TASK STATEMENT: Using the material that follows, output exactly the lines from the one containing "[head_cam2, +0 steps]" through the one containing "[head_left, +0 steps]", with both ends kept.

RECORDED DATA:
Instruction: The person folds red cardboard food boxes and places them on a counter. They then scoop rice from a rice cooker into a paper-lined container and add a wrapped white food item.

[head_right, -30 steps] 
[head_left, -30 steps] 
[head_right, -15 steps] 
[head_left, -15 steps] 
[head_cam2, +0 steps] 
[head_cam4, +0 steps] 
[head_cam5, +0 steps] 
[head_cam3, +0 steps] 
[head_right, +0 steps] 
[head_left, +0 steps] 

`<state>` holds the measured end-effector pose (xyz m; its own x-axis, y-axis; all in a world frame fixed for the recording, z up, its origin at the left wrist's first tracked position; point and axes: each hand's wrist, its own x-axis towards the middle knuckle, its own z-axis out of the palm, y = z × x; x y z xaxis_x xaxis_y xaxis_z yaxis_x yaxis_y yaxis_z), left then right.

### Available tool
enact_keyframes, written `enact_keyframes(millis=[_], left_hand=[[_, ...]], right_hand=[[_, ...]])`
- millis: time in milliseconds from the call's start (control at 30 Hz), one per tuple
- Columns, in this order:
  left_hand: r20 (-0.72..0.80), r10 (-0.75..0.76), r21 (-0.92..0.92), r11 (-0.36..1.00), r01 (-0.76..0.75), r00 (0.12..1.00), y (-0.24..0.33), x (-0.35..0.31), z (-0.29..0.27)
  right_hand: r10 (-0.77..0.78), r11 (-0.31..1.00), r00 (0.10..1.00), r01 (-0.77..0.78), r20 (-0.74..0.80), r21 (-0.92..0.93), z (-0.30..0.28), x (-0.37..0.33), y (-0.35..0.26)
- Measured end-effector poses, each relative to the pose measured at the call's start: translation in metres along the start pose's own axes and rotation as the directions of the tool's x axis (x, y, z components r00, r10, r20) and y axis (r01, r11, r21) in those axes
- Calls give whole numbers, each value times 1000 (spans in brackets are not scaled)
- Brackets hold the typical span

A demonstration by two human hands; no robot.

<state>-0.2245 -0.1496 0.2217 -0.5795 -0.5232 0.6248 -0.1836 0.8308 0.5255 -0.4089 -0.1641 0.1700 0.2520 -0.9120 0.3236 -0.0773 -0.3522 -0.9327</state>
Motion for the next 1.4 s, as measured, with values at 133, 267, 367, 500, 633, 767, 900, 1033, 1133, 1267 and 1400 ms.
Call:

RESULT:
[head_cam2, +0 steps] 
[head_cam4, +0 steps] 
[head_cam5, +0 steps] 
[head_cam3, +0 steps] 
[head_right, +0 steps] 
[head_left, +0 steps] 

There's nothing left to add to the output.